Please forgive me. I, once upon a time, had certain thoughts and ideas. This person I was had no children. I would get up in the morning, read part of a novel, have a leisurely breakfast on the couch and got ready.............ALL BY MYSELF. I would set the table for dinner and have the place pretty clean before I left to start my day..........ALL BY MYSELF. When I got to work, I would prepare for the day, read a bit of my Bible and (in the interest of being truthful) drink an ice cold Pepsi.........ALL BY MYSELF. I would stand at the door of my classroom and greet my little darlings as the came in and I would find myself glancing at the moms dropping off their children, the mom that I hoped to become some day soon.
I would watch them come in with their children - other little ones in tow. I would often wonder at this one mom - thin, nice-looking, kind eyes........you know she is a good mom and you would want her children in school. But I can still see her - her oldest in kindergarten and two other ones in hand - she would wear old t-shirts, sweatpants and have her hair pulled up in a messy ponytail or bun (you may recognize this hairdo because it is the one I sport on an almost daily basis).
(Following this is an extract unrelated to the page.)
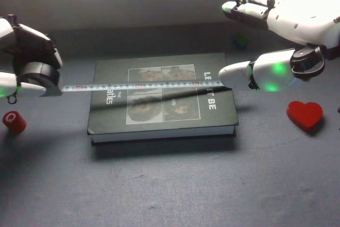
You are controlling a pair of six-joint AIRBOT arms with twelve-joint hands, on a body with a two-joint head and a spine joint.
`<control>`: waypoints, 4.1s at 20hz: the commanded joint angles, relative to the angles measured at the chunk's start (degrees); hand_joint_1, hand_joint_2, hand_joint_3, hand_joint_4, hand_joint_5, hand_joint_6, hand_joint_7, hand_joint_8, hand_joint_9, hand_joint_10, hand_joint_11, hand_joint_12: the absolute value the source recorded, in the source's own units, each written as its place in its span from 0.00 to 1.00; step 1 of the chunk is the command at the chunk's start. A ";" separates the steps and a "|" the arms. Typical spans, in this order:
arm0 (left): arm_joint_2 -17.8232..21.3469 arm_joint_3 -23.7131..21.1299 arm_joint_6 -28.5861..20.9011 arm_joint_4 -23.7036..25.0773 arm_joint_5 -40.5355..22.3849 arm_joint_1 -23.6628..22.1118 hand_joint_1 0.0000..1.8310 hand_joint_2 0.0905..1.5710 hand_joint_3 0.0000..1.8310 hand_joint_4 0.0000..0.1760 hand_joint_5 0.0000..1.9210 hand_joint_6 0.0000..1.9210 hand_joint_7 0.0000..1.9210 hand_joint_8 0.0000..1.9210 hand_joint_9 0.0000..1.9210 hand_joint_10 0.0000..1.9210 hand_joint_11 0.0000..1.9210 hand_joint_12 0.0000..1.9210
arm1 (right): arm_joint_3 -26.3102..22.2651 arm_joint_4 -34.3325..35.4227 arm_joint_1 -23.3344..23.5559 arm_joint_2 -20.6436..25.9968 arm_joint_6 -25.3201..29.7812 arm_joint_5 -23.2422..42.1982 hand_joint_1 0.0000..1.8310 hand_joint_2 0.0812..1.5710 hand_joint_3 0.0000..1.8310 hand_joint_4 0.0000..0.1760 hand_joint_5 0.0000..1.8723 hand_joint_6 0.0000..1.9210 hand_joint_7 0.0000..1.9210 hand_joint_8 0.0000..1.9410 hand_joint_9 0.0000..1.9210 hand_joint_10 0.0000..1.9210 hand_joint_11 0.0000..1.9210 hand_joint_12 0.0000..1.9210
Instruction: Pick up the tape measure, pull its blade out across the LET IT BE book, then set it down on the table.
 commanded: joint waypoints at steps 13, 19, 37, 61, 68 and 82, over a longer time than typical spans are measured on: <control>-2.50 6.47 -5.16 -2.78 -10.32 6.26 0.75 0.68 0.00 0.00 0.48 0.47 0.57 0.43 0.47 0.66 0.43 0.61 | -0.26 -4.96 -0.14 0.47 0.81 0.71 0.03 0.64 0.00 0.40 0.00 0.00 0.01 0.00 0.00 0.00 0.00 0.22; -3.81 9.03 -6.34 -2.29 -11.91 8.24 0.75 0.68 0.00 0.00 0.48 0.47 0.58 0.43 0.47 0.66 0.43 0.62 | -0.26 -5.15 -0.24 0.49 0.81 0.66 0.03 0.64 0.00 0.39 0.00 0.00 0.01 0.00 0.00 0.00 0.00 0.22; -3.67 8.48 -6.79 -0.55 -13.08 7.43 0.75 0.68 0.00 0.00 0.47 0.47 0.57 0.44 0.47 0.66 0.44 0.63 | -0.25 -5.46 -0.40 0.54 0.81 0.49 0.04 0.65 0.00 0.36 0.00 0.00 0.02 0.00 0.00 0.00 0.00 0.22; 15.44 -24.62 2.75 -7.11 -6.01 6.32 0.75 0.69 0.00 0.00 0.46 0.48 0.57 0.44 0.46 0.67 0.42 0.62 | -0.28 -5.62 -1.11 0.81 0.78 -1.53 0.04 0.65 0.00 0.36 0.00 0.00 0.03 0.00 0.01 0.00 0.00 0.26; 10.03 -24.60 3.29 -10.05 -9.65 12.71 0.75 0.69 0.00 0.00 0.46 0.48 0.57 0.45 0.46 0.67 0.43 0.63 | -0.27 -5.62 -2.43 1.22 -1.39 -10.11 0.04 0.65 0.00 0.36 0.00 0.00 0.03 0.00 0.01 0.00 0.00 0.26; 3.90 -18.55 6.79 -12.33 -9.88 12.24 0.58 0.75 0.00 0.00 0.42 0.65 0.46 0.29 0.44 0.23 0.34 0.52 | -0.23 -5.61 -1.56 1.31 0.41 -13.41 0.04 0.65 0.00 0.36 0.01 0.00 0.03 0.00 0.01 0.00 0.00 0.26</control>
I would stand at my classroom door and swear that would never be me and why on earth wouldn't this cute young mom take the time to comb her hair and put on something a bit more flattering?
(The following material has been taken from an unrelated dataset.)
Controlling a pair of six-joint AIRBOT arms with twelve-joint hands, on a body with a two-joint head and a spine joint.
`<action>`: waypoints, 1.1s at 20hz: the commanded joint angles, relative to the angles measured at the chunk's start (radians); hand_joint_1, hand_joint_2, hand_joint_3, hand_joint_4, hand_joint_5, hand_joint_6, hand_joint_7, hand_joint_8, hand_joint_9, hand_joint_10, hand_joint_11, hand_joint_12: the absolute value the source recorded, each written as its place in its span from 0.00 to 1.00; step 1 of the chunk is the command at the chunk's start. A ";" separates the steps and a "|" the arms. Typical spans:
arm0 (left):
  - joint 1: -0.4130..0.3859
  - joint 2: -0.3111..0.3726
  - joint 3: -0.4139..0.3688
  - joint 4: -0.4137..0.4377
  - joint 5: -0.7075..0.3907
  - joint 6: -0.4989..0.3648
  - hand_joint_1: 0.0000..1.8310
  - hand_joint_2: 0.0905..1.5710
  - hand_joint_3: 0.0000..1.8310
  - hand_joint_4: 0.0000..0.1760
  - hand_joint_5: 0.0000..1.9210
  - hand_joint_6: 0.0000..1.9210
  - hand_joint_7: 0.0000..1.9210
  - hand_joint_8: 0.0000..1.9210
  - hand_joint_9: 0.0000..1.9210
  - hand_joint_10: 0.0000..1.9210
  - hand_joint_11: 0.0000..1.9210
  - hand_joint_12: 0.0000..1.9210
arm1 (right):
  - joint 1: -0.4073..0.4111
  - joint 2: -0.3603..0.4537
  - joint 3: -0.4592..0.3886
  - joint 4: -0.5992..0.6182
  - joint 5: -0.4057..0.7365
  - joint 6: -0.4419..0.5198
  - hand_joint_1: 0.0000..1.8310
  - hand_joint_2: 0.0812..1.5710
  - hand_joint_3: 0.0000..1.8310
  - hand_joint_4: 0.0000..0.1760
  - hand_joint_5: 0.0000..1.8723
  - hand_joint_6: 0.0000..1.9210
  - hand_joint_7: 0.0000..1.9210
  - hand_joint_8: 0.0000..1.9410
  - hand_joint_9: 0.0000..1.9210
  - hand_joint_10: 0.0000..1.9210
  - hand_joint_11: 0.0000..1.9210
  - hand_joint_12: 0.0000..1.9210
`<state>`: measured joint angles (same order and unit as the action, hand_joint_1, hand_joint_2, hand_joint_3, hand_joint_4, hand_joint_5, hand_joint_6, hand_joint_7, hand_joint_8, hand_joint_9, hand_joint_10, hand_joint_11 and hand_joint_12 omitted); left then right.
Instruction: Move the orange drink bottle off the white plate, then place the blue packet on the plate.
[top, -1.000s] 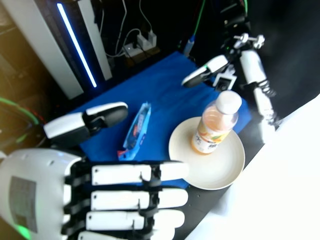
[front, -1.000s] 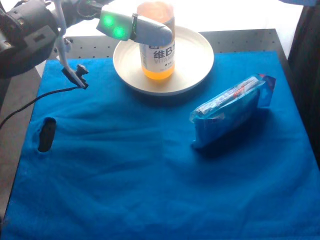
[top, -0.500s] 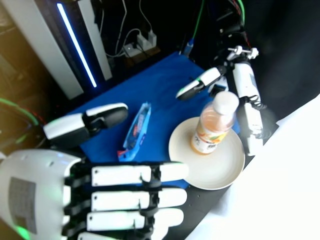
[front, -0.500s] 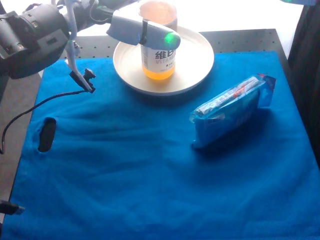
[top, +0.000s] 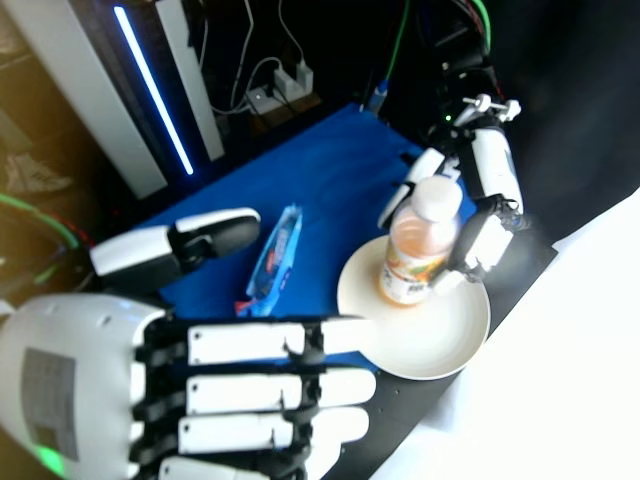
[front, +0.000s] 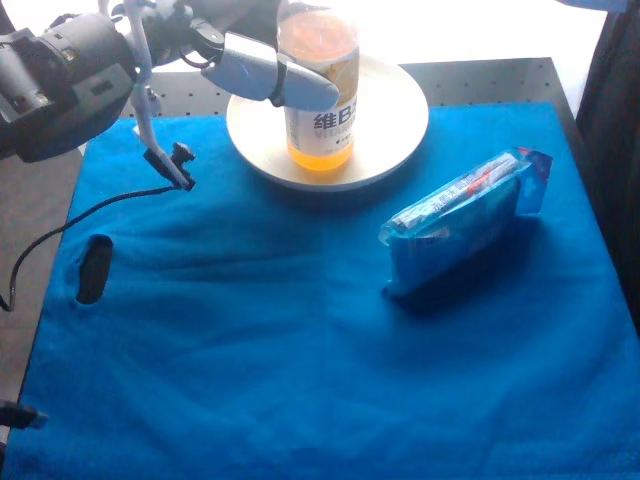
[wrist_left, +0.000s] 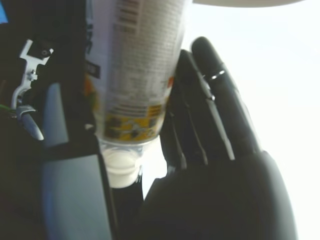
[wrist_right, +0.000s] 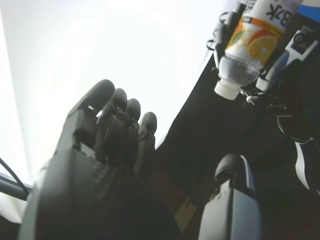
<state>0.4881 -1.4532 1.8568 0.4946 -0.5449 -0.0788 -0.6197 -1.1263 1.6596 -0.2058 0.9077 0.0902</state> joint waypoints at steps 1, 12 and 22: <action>-0.008 -0.002 0.007 -0.042 -0.090 -0.008 0.76 0.67 0.00 0.00 0.52 0.40 0.52 0.50 0.55 0.54 0.48 0.50 | 0.015 0.000 0.002 0.053 0.111 0.009 0.32 0.54 0.00 0.23 0.25 0.00 0.21 0.00 0.18 0.00 0.00 0.50; -0.016 0.114 -0.062 -0.111 -0.258 -0.049 0.75 0.67 0.00 0.00 0.51 0.47 0.51 0.46 0.54 0.56 0.46 0.57 | 0.015 0.000 -0.001 0.053 0.113 0.009 0.32 0.52 0.00 0.21 0.27 0.00 0.21 0.00 0.17 0.00 0.00 0.43; 0.026 0.320 -0.267 -0.036 -0.381 -0.073 0.74 0.72 0.00 0.00 0.37 0.64 0.46 0.58 0.51 0.62 0.44 0.57 | 0.015 0.000 0.000 0.053 0.112 0.009 0.32 0.53 0.00 0.20 0.28 0.00 0.21 0.00 0.20 0.00 0.00 0.54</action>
<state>0.5282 -1.1378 1.5848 0.5407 -0.7856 -0.1287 -0.6193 -1.1263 1.6577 -0.2039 0.9154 0.0902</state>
HAAAAHAAAAAAHAAAAAHAAAAAAHAAAAAAAAA!!!!!!!! That's God and the rest of the world laughing (well, the rest of the world that has kids or a clue as to what it takes to get yourself and three young kids out of the house by 9am every day).
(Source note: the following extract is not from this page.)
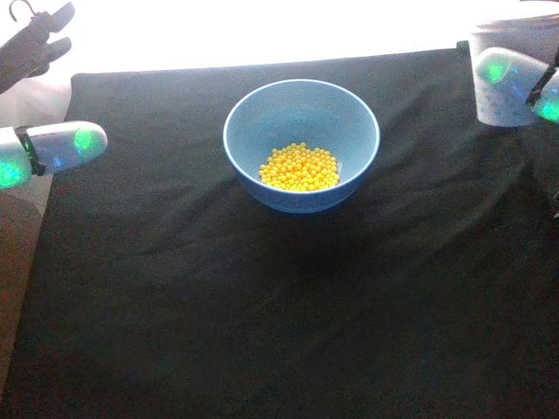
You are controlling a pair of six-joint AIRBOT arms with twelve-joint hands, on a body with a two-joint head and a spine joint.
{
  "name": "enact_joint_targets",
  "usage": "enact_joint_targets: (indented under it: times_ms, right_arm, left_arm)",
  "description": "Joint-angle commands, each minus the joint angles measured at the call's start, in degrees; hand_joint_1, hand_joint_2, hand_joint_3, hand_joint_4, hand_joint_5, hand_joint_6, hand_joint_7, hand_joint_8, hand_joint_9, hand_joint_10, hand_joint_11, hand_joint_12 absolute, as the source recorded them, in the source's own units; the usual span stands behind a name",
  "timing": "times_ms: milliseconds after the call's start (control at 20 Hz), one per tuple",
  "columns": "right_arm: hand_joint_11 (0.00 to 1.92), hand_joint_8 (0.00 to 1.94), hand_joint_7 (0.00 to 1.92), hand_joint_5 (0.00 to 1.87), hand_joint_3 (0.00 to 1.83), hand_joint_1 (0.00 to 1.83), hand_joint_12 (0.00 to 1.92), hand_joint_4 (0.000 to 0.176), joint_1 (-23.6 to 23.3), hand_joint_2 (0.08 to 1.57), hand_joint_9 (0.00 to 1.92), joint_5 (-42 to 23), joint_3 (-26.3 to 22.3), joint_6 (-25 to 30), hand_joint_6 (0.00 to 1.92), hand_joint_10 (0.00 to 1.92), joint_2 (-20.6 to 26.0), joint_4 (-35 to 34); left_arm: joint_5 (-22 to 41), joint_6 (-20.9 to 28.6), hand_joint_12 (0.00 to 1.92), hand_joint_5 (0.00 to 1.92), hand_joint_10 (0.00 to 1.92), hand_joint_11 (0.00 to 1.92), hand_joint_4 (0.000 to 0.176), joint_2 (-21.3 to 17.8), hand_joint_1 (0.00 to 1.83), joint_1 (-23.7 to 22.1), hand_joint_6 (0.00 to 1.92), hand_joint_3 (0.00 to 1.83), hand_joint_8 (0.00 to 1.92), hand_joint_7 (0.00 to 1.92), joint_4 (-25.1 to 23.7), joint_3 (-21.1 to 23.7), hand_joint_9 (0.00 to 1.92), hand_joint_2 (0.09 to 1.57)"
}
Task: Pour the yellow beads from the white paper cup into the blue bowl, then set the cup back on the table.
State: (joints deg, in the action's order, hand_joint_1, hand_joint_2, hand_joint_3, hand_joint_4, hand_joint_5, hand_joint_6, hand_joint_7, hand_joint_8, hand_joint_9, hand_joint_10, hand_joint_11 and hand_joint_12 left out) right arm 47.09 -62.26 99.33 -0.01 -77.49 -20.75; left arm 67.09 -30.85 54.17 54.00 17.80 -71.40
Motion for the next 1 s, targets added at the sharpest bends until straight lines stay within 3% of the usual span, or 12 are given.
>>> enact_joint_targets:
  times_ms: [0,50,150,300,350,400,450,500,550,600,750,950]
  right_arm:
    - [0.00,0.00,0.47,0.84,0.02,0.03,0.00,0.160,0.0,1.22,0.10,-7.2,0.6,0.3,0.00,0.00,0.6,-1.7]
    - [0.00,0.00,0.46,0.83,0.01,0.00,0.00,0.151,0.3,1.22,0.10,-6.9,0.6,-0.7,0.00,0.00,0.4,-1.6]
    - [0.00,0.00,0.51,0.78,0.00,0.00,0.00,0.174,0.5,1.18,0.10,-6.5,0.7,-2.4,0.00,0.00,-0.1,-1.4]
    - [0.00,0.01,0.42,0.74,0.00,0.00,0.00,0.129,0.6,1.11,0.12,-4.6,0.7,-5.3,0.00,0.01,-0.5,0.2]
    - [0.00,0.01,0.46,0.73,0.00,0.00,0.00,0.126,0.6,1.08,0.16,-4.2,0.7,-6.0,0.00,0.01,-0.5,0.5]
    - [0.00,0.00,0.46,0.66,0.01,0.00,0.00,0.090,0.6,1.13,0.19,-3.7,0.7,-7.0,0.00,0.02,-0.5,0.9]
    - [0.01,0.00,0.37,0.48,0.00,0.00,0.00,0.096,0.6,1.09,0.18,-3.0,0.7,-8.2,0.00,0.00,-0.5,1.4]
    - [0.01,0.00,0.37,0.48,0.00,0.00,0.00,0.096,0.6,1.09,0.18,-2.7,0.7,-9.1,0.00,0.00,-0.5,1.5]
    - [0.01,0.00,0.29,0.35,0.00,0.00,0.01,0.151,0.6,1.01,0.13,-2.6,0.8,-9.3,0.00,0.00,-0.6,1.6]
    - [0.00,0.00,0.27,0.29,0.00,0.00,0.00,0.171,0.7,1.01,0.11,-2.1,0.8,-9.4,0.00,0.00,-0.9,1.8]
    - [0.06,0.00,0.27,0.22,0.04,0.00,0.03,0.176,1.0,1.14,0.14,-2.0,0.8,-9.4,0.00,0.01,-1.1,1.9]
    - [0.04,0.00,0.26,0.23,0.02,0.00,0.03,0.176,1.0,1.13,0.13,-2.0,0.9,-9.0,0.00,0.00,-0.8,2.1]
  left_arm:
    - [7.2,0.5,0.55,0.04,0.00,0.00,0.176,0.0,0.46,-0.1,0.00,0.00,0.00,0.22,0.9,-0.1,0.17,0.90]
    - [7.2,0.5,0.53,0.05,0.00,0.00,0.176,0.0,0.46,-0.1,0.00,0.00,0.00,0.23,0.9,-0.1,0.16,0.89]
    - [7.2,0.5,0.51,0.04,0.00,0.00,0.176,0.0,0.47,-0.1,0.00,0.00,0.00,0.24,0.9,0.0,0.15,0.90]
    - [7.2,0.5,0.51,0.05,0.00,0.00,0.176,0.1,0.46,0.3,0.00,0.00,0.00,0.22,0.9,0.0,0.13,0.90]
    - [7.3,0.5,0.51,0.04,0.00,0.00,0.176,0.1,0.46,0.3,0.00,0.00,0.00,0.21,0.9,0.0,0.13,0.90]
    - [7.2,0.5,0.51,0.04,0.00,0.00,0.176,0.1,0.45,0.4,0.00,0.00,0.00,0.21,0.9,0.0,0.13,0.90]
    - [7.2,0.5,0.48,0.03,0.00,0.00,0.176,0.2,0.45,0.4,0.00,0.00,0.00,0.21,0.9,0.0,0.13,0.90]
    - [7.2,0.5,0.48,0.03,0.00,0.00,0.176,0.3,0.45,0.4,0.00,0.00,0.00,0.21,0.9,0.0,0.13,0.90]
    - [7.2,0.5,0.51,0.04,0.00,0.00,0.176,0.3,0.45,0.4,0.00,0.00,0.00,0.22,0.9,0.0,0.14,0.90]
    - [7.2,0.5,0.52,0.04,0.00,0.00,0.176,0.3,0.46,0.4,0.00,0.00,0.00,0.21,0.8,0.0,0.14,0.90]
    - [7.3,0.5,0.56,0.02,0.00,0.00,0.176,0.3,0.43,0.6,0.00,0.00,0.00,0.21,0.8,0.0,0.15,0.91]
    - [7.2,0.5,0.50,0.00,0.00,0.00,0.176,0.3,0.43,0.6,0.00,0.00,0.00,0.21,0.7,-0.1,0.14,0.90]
Now, it seems, the shoe is on the other foot. For this nice-looking mom now has three somewhat independent children and she is working - looking cute and put together each day. While it is I who am struggling to get these three out the door each day - fed, clothed and one ready for school. What's that you say? Ok, ok - so clothed may be a stretch but there is underwear and covering on each one - not always is the hair brushed, yes, Francesca has left quite a few mornings with marker all over her face or arms (her version of makeup) and well, let's just say it is a good thing that I am a natural beauty and don't have to rely on hair, makeup, style or clothing.......... :)
I was going to post a picture of myself from that before time but apparently we didn't exist until we had children because I wasn't able to find any. Well, except for ones where I was pregnant with Sofia but those wouldn't work. It just would not have proved my point very well - I was tired looking, my face was thicker and I am way cuter now........
I guess a healthy dose of good self-esteem and delusion will help me through these not so put together years of young children.